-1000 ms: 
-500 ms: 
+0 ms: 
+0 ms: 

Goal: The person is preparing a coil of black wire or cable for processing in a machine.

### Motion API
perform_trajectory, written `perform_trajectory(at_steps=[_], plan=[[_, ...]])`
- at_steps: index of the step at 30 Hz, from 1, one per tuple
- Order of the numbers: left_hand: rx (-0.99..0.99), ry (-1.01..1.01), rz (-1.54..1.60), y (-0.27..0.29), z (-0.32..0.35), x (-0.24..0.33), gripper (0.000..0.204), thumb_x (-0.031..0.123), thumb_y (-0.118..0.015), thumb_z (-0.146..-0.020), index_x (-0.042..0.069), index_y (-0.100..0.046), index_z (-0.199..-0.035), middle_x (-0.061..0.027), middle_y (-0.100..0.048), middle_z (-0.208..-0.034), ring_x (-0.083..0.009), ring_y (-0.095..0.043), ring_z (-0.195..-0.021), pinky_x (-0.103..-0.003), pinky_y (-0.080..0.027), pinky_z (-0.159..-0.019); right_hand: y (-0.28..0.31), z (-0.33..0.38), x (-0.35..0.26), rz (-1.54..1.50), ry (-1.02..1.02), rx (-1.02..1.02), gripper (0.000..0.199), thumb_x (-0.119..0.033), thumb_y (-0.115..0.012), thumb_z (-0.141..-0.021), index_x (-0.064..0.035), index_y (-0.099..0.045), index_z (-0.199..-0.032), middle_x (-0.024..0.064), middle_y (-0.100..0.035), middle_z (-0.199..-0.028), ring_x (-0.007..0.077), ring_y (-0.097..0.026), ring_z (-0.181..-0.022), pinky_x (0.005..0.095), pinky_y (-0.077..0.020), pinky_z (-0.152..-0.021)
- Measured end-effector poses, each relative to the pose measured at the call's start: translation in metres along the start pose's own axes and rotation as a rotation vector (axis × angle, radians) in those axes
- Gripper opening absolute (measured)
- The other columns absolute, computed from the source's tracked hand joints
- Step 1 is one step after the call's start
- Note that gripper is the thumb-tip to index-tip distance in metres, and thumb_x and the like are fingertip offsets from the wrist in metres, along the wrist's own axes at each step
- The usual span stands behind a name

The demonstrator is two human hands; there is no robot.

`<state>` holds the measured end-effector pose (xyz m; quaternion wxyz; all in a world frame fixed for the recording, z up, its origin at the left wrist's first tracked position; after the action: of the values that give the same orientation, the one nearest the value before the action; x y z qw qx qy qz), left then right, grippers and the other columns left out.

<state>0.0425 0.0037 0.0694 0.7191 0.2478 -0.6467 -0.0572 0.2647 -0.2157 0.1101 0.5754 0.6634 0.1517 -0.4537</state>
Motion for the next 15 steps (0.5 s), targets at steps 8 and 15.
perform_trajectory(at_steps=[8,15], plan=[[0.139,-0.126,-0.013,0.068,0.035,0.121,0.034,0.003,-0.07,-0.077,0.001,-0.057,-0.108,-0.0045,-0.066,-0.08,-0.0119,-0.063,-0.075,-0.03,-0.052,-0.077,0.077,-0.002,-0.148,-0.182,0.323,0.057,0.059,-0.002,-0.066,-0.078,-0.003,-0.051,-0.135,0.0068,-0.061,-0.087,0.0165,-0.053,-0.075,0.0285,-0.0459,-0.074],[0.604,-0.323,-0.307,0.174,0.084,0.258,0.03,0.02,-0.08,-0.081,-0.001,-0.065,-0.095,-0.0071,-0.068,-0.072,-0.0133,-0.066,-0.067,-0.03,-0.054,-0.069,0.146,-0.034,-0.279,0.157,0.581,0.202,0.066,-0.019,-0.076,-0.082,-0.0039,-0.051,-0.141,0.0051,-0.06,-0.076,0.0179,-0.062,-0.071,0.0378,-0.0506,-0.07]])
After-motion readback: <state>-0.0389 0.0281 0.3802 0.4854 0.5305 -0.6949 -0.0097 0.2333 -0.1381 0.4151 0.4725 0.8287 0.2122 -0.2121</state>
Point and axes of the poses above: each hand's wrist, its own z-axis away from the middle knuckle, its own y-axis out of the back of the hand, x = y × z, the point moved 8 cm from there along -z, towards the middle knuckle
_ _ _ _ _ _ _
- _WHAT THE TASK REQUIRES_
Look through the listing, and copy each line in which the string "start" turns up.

- _ANSWER SECTION_
- Measured end-effector poses, each relative to the pose measured at the call's start: translation in metres along the start pose's own axes and rotation as a rotation vector (axis × angle, radians) in those axes
- Step 1 is one step after the call's start

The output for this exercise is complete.